MAPS, Harris Interactive Put Aside Differences

A new agreement between the two will see the Web pollster using double-opt-in standards.

It might not make for a good Hollywood epic, but the long-running dispute between the controversial anti-spam group Mail Abuse Prevention Systems and Internet polling firm Harris Interactive is at an end — with an agreement between the two to work together in the future.

According to terms of an agreement between the two, the Redwood City, Calif.-based non-profit said it would stop blocking email polls from Harris Interactive.

Through the agreement, MAPS on Friday took Harris Interactive’s email servers off its Realtime Blackhole List — which lists reported spammers’ mail servers, and which many ISPs use to help them filter out unwanted email. As a result, Rochester, N.Y.-based Harris Interactive’s email polls now will be able to get through to subscribers of ISPs that use the RBL.

Additionally, through the agreement, Harris Interactive says it will move to a double-opt-in model, in which new and existing members of the company’s seven million panel must confirm their decision to stay with the pollster.

Dan Hucko, who is vice president and director of marketing communications at Harris Interactive, said the company would soon begin asking its panelists to confirm their participation via email.

Harris generally builds its panels through agreements with list-brokers and through co-registration deals — such as with USOlympicTeam.com — in which site visitors fill out a Web poll and ask them to give their email address.
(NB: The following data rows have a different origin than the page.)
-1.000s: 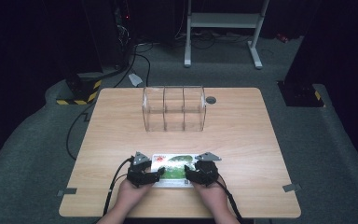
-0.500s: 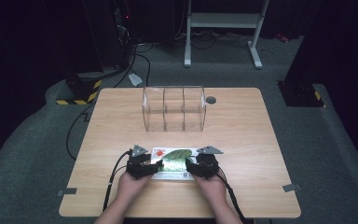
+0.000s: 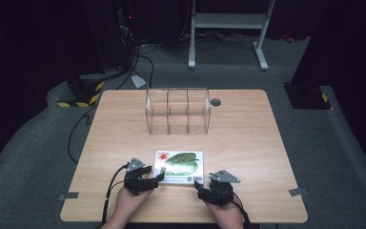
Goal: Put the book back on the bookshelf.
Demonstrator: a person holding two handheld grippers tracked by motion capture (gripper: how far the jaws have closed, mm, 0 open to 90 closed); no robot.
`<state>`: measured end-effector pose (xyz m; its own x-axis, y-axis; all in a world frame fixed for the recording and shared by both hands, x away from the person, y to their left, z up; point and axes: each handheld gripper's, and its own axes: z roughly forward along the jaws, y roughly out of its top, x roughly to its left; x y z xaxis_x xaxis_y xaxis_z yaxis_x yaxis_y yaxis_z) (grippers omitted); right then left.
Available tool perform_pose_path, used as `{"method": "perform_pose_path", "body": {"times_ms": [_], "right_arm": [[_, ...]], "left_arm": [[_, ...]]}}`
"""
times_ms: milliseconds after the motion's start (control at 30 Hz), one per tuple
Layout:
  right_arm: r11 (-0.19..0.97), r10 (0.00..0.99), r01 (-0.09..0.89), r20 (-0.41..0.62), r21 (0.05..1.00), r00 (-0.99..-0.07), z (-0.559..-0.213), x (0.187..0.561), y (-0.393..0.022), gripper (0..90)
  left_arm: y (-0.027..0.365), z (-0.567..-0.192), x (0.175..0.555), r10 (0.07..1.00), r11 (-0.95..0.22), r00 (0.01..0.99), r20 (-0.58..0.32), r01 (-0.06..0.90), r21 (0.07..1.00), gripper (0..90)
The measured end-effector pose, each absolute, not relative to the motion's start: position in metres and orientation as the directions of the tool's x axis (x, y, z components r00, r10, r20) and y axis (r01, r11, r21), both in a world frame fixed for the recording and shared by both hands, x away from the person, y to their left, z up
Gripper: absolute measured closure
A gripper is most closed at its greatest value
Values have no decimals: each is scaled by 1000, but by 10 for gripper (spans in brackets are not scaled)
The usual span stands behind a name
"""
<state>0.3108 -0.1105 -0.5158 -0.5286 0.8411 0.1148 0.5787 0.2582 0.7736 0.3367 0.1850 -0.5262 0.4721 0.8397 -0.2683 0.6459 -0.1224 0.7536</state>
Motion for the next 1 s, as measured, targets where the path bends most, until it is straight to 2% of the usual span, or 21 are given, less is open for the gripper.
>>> {"method": "perform_pose_path", "body": {"times_ms": [500,1000], "right_arm": [[341,823,572,57,746,-565,-524,313,-96,325],[331,824,586,77,739,-562,-524,314,-97,310]], "left_arm": [[179,-527,333,837,-162,496,-229,626,763,317],[182,-523,331,828,-106,483,-283,632,768,324]]}}
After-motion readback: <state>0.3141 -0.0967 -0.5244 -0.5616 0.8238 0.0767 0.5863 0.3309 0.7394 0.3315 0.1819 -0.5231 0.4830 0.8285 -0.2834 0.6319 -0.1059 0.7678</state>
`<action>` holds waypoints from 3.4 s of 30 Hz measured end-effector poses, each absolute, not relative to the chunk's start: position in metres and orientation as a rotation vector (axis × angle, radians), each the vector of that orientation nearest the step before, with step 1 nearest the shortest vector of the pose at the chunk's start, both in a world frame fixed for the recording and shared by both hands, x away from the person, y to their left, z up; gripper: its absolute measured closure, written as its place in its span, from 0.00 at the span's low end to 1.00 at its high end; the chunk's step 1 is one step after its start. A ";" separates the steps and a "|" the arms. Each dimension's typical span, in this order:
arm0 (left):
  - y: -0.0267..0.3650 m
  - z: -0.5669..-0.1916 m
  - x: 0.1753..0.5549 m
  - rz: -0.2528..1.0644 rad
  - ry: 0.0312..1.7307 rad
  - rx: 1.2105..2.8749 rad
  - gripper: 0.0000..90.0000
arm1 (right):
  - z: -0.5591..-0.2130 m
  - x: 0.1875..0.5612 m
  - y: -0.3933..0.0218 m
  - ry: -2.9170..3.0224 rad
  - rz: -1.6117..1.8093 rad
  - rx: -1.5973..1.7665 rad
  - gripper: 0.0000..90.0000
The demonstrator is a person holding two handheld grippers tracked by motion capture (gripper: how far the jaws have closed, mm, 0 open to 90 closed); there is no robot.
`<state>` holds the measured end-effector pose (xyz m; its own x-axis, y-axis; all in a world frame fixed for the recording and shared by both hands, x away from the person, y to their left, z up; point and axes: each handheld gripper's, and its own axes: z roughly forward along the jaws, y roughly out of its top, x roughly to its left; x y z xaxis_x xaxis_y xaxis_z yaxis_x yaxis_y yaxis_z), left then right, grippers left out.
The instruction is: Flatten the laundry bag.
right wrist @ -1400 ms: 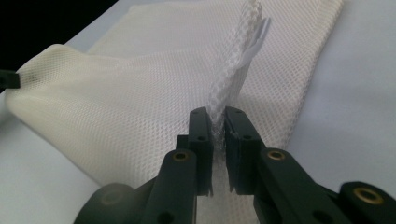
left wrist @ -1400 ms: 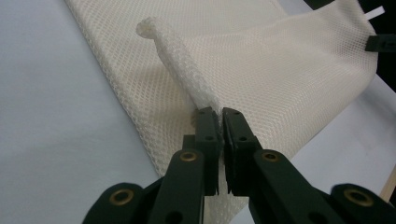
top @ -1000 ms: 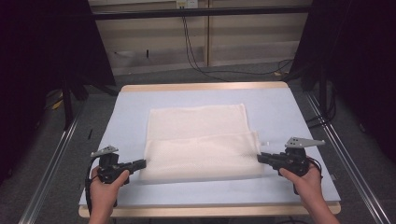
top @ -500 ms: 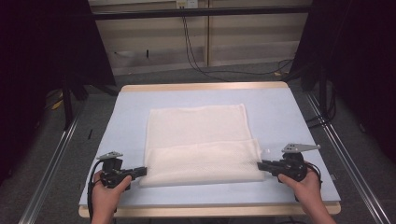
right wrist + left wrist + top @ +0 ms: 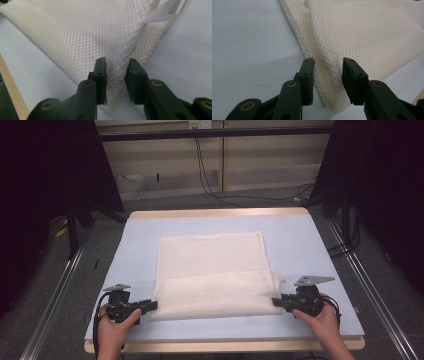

Now, the company will begin asking new panel members to confirm their participation.

“During the past couple months, we were doing only confirmed opt-in … and we’ve found that confirmed opt-in panel members give us more thorough, more thoughtful responses,” Hucko said. “Its going to be good for the panel, and for our clients.”

However, the company won’t ask members that have already completed at least one survey to confirm their participation — they’re already considered to be fully opted-in, he added.

“We are absolutely thrilled,” said Anne Mitchell, who is director of legal and public affairs at MAPS. “It’s a win-win-win situation … the consumer wins because they get only email which they really want, the business wins because they don’t spend money sending email to people who don’t want it and they get a better rate of return with higher quality responses, and the Internet service providers win because they don’t have to spend extra money to deal with millions of pieces of unwanted email.”

The news closes a long chapter of disputes between MAPS and Harris, both of which have emerged as controversial figures in the spam debate. Following continued accusations of Harris’ delivering unwanted email, MAPS last year put the pollster on its RBL — spawning a lawsuit against not only MAPS, but also against AOL and Microsoft’s Hotmail, which used the RBL.

Several months of heated rhetoric followed, with AOL and Hotmail eventually agreeing to let Harris’s email through to their systems — but MAPS still keeping Harris on its list until Friday.

While the battle with Harris took place during the past year, MAPS also saw suits brought against it by 24/7 Media’s former email firm Exactis, Media3, CMGI’s yesmail and Black Ice. Since then, Exactis won a motion for injunction against the anti-spam non-profit, Media3 lost a similar suit, yesmail reached an agreement with MAPS and the Black Ice litigation is still pending.